*About this exercise*: Could you report every line of the listing below that holds the word "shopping"?
══ Given material
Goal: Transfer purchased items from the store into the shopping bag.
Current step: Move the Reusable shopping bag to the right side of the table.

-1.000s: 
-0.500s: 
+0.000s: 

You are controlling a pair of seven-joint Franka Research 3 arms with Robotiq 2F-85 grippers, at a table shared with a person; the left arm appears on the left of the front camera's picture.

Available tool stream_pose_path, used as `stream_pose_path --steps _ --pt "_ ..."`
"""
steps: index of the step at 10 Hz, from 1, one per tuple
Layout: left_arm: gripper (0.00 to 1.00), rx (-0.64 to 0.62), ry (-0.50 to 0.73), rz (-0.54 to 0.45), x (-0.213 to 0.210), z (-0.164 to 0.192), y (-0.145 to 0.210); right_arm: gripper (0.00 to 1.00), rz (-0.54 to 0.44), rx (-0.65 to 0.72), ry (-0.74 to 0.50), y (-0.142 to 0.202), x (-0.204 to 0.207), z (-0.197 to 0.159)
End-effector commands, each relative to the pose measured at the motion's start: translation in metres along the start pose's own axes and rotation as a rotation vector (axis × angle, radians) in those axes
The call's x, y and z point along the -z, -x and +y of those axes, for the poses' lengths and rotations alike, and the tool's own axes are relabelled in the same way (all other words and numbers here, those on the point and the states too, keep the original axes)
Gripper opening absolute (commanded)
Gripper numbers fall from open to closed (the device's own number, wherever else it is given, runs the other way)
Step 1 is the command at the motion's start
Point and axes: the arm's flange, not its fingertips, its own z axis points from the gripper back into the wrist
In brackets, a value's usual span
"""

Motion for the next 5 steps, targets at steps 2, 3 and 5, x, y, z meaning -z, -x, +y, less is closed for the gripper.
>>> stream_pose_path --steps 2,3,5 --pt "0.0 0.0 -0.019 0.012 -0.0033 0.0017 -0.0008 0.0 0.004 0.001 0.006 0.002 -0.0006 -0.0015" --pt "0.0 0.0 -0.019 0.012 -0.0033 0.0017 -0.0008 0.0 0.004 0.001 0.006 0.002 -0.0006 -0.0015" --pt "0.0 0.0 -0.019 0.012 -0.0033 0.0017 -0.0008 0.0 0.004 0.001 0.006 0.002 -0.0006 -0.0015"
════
*Finished exercise*:
Goal: Transfer purchased items from the store into the shopping bag.
Current step: Move the Reusable shopping bag to the right side of the table.

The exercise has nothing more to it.